• [Stored items]
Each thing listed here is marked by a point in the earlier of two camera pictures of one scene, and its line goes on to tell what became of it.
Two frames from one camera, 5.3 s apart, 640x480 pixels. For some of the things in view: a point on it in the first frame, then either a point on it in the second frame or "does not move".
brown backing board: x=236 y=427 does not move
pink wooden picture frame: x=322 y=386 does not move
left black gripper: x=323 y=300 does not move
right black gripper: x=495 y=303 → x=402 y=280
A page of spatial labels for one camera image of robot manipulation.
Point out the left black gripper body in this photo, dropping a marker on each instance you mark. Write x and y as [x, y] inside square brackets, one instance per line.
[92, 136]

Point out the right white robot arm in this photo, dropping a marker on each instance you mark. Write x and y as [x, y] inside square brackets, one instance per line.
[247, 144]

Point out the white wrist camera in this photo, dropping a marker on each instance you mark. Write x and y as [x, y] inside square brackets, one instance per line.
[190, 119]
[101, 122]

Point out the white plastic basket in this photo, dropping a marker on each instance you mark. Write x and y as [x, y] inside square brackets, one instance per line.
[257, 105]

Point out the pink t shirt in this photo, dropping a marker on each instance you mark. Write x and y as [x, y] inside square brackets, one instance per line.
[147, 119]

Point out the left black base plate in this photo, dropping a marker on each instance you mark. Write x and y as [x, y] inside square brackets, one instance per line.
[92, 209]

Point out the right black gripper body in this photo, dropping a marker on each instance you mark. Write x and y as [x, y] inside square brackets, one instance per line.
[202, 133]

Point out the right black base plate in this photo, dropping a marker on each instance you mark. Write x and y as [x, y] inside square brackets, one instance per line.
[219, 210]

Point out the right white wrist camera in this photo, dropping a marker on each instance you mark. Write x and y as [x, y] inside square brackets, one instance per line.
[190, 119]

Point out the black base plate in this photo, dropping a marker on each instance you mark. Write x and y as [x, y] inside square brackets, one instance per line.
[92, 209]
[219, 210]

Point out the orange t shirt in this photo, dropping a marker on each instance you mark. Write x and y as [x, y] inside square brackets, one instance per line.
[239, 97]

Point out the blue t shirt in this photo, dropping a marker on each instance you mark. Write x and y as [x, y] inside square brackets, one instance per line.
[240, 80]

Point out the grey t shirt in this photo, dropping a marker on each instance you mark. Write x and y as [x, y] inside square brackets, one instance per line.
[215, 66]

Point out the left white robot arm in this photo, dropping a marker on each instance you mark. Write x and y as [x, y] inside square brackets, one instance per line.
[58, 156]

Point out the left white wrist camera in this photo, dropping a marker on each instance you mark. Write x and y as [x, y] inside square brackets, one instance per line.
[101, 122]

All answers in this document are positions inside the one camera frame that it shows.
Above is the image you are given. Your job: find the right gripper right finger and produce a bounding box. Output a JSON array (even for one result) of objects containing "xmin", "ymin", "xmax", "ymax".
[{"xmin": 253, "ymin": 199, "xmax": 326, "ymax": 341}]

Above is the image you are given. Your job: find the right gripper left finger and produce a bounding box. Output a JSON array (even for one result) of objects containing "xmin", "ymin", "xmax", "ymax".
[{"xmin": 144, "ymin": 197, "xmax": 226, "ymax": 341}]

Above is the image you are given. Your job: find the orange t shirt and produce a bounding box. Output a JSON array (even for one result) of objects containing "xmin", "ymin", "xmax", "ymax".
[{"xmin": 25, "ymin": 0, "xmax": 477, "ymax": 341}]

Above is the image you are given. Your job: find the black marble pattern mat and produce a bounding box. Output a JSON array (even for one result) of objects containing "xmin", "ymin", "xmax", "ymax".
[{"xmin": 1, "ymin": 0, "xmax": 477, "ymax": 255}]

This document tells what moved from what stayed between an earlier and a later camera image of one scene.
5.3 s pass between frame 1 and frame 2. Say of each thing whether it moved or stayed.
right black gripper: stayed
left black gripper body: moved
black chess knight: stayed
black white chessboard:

• [DESCRIPTION OF THE TASK] Here the goal is to repeat each entry exactly.

• [ANSWER FOR THE TASK]
Each thing listed here is marked by a point in the earlier of two camera pictures of one scene, and its line goes on to tell what became of it.
Two frames from one camera, 5.3 s apart, 640x480 pixels. For some of the things in view: a point on it in the first frame, then either a point on it in the second frame or "does not move".
brown backing board: x=236 y=427 does not move
pink wooden picture frame: x=322 y=386 does not move
left black gripper: x=323 y=300 does not move
right black gripper: x=495 y=303 → x=402 y=280
A page of spatial labels for one camera image of robot manipulation.
Point out the left black gripper body in this photo, dropping a marker on each instance you mark. Write x and y as [x, y] inside square brackets, one instance per line.
[92, 136]

Point out the right white robot arm in this photo, dropping a marker on each instance you mark. Write x and y as [x, y] inside square brackets, one instance per line.
[247, 144]

Point out the white wrist camera in this photo, dropping a marker on each instance you mark. Write x and y as [x, y] inside square brackets, one instance per line.
[190, 119]
[101, 122]

Point out the white plastic basket in this photo, dropping a marker on each instance you mark. Write x and y as [x, y] inside square brackets, one instance per line.
[257, 105]

Point out the pink t shirt in this photo, dropping a marker on each instance you mark. Write x and y as [x, y] inside square brackets, one instance per line.
[147, 119]

Point out the left black base plate in this photo, dropping a marker on each instance you mark. Write x and y as [x, y] inside square brackets, one instance per line.
[92, 209]

Point out the right black gripper body in this photo, dropping a marker on each instance you mark. Write x and y as [x, y] inside square brackets, one instance per line.
[202, 133]

Point out the right black base plate in this photo, dropping a marker on each instance you mark. Write x and y as [x, y] inside square brackets, one instance per line.
[219, 210]

Point out the right white wrist camera in this photo, dropping a marker on each instance you mark. Write x and y as [x, y] inside square brackets, one instance per line.
[190, 119]

Point out the black base plate in this photo, dropping a marker on each instance you mark. Write x and y as [x, y] inside square brackets, one instance per line.
[92, 209]
[219, 210]

Point out the orange t shirt in this photo, dropping a marker on each instance you mark. Write x and y as [x, y] inside square brackets, one instance per line.
[239, 97]

Point out the blue t shirt in this photo, dropping a marker on each instance you mark. Write x and y as [x, y] inside square brackets, one instance per line.
[240, 80]

Point out the grey t shirt in this photo, dropping a marker on each instance you mark. Write x and y as [x, y] inside square brackets, one instance per line.
[215, 66]

Point out the left white robot arm in this photo, dropping a marker on each instance you mark. Write x and y as [x, y] inside square brackets, one instance per line.
[58, 156]

Point out the left white wrist camera in this photo, dropping a marker on each instance you mark. Write x and y as [x, y] inside square brackets, one instance per line.
[101, 122]

All answers in this document are positions inside the one camera frame that it shows.
Above is the image you are given. Your job: find the right gripper right finger and produce a bounding box. Output a JSON array (even for one result) of objects containing "xmin", "ymin", "xmax", "ymax".
[{"xmin": 253, "ymin": 199, "xmax": 326, "ymax": 341}]

Above is the image you are given. Your job: find the right gripper left finger and produce a bounding box. Output a JSON array (even for one result) of objects containing "xmin", "ymin", "xmax", "ymax".
[{"xmin": 144, "ymin": 197, "xmax": 226, "ymax": 341}]

Above is the image you are given. Your job: find the orange t shirt and produce a bounding box. Output a JSON array (even for one result) of objects containing "xmin", "ymin", "xmax", "ymax".
[{"xmin": 25, "ymin": 0, "xmax": 477, "ymax": 341}]

Above is the image you are given. Your job: find the black marble pattern mat and produce a bounding box. Output a JSON array (even for one result) of objects containing "xmin", "ymin", "xmax", "ymax".
[{"xmin": 1, "ymin": 0, "xmax": 477, "ymax": 255}]

This document tells what moved from what stayed between an earlier and a later camera image of one scene.
5.3 s pass between frame 1 and frame 2. Say of each thing whether it moved or stayed.
right black gripper: stayed
left black gripper body: moved
black chess knight: stayed
black white chessboard:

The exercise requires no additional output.